Task requirements –
Please copy every line of the records below that holds the word "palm".

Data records

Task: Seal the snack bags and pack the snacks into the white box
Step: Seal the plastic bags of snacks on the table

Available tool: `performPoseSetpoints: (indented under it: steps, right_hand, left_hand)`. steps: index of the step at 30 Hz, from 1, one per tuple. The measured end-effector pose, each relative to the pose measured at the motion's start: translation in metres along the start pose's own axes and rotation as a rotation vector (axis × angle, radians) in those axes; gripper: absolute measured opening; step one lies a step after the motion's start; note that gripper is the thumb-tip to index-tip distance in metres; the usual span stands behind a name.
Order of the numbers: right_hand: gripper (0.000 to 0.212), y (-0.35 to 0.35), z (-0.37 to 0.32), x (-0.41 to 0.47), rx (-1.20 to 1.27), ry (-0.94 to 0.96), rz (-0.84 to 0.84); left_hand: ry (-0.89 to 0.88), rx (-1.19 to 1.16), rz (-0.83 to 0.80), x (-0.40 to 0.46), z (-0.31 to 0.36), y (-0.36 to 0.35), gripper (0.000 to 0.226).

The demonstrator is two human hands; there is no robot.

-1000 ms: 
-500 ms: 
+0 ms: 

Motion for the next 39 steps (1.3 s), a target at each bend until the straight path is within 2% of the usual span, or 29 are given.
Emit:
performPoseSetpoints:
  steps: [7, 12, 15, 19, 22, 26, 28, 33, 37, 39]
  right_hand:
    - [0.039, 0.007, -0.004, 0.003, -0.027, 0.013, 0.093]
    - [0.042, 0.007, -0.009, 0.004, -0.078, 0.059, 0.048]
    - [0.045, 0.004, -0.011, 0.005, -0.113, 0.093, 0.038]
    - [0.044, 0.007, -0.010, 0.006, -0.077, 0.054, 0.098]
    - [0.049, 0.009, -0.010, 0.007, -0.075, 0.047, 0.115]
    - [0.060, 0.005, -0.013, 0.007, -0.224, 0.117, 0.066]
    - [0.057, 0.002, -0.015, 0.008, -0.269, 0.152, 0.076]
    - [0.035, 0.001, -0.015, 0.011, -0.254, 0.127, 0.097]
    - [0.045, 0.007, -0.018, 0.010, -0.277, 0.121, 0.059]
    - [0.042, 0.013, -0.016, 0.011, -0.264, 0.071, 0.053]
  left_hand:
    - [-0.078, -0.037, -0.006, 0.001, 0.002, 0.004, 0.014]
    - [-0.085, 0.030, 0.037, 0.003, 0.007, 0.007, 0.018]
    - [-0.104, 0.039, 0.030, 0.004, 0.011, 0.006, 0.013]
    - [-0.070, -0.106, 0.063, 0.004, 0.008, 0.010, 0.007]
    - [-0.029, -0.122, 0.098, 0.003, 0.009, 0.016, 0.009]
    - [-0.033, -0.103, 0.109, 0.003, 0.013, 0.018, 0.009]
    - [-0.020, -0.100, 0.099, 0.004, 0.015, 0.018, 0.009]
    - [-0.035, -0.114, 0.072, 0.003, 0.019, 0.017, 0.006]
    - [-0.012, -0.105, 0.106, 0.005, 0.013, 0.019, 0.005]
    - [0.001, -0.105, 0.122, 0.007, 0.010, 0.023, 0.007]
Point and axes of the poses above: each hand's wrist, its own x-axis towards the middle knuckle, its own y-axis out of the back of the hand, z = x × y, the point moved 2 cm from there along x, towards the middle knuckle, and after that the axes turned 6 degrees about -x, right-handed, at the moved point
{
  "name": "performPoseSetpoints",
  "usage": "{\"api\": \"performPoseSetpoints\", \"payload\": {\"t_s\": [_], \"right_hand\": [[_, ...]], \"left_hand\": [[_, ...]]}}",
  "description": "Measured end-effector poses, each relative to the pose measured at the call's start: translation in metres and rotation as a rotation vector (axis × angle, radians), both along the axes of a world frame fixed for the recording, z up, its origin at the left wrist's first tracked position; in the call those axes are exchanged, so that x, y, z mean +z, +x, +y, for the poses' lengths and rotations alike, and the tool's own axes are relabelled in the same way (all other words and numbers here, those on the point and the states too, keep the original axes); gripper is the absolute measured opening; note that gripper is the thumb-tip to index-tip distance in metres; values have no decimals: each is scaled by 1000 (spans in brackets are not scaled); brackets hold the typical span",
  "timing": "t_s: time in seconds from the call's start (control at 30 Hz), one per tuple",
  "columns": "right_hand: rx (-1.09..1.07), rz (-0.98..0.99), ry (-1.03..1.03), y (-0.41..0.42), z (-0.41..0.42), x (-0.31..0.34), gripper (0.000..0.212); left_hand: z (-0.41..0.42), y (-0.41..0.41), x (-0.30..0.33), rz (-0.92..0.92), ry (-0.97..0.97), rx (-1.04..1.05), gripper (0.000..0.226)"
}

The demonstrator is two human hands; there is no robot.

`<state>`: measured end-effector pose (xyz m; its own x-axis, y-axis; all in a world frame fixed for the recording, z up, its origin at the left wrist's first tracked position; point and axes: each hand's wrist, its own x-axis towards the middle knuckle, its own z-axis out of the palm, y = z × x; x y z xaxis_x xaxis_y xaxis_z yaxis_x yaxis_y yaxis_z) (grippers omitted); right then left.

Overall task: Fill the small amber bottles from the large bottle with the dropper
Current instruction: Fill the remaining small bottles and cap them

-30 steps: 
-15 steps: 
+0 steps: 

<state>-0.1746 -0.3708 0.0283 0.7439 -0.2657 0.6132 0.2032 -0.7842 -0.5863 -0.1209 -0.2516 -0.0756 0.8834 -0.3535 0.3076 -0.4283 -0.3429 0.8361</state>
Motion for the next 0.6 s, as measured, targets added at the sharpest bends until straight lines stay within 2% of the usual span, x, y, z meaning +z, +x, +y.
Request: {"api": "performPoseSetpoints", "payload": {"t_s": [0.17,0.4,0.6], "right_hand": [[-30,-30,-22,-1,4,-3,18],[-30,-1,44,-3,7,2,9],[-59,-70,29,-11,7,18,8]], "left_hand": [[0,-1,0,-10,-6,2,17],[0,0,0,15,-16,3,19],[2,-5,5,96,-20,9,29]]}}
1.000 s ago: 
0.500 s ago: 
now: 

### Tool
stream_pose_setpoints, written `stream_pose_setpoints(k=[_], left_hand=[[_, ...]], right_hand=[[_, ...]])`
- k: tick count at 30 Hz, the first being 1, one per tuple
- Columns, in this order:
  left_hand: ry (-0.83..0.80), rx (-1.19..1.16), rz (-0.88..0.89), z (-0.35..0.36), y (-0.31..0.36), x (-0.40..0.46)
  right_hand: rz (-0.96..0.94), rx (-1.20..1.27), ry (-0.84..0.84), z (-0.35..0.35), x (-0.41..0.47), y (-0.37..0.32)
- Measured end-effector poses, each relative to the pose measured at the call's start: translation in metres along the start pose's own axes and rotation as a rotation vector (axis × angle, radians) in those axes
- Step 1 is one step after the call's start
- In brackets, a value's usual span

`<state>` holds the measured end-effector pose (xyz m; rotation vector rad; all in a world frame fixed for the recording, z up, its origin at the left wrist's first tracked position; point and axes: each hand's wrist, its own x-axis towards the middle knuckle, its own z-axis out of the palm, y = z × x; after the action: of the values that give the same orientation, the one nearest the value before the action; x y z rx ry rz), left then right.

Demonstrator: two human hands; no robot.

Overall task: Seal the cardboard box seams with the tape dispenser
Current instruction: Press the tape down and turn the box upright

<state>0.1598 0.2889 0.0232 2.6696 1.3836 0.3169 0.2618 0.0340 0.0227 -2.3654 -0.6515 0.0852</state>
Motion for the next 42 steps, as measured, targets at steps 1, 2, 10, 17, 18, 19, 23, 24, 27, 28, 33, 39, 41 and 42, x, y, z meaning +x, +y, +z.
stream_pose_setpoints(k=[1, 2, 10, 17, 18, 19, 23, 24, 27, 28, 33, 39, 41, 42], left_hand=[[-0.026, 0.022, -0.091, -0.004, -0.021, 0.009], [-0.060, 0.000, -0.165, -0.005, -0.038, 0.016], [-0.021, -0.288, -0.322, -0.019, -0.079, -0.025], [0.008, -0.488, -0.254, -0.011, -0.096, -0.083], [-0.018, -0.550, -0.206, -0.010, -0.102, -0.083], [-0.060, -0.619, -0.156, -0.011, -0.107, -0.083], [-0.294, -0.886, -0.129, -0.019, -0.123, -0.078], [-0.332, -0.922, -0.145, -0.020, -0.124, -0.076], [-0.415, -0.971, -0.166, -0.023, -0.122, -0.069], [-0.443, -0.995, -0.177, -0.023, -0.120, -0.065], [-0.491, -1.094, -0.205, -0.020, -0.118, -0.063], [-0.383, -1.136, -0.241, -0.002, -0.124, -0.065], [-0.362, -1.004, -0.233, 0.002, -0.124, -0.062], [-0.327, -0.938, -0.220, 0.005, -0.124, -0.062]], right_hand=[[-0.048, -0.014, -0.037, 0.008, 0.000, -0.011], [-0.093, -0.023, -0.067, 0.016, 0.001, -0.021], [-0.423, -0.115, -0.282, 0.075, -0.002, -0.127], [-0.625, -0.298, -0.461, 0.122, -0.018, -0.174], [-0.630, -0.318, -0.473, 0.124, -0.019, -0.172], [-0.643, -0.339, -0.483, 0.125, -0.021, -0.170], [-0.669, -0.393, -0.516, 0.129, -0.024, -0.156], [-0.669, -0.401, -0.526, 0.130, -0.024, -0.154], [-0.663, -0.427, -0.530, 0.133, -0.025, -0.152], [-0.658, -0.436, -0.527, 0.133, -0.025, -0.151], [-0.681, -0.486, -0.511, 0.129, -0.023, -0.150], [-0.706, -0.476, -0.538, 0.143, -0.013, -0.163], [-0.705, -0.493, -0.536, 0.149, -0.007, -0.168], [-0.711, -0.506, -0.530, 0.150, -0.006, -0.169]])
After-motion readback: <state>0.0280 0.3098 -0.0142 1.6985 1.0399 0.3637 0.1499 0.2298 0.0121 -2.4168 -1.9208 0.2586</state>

Output of the task –
`<state>`: measured end-effector pose (xyz m; its own x-axis, y-axis; all in a world frame fixed for the recording, z up, its origin at the left wrist's first tracked position; point and axes: each hand's wrist, its own x-axis towards the middle knuckle, its own z-axis out of the palm, y = z × x; x y z xaxis_x xaxis_y xaxis_z yaxis_x yaxis_y yaxis_z) (grippers omitted); right then left.
`<state>` holds the measured end-effector pose (xyz m; rotation vector rad; all in a world frame fixed for the recording, z up, its origin at the left wrist's first tracked position; point and axes: each hand's wrist, its own x-axis towards the middle knuckle, its own z-axis out of the palm, y = z × x; after the action: of the values that give the same orientation, the one nearest the value before the action; x y z rx ry rz), left then right.

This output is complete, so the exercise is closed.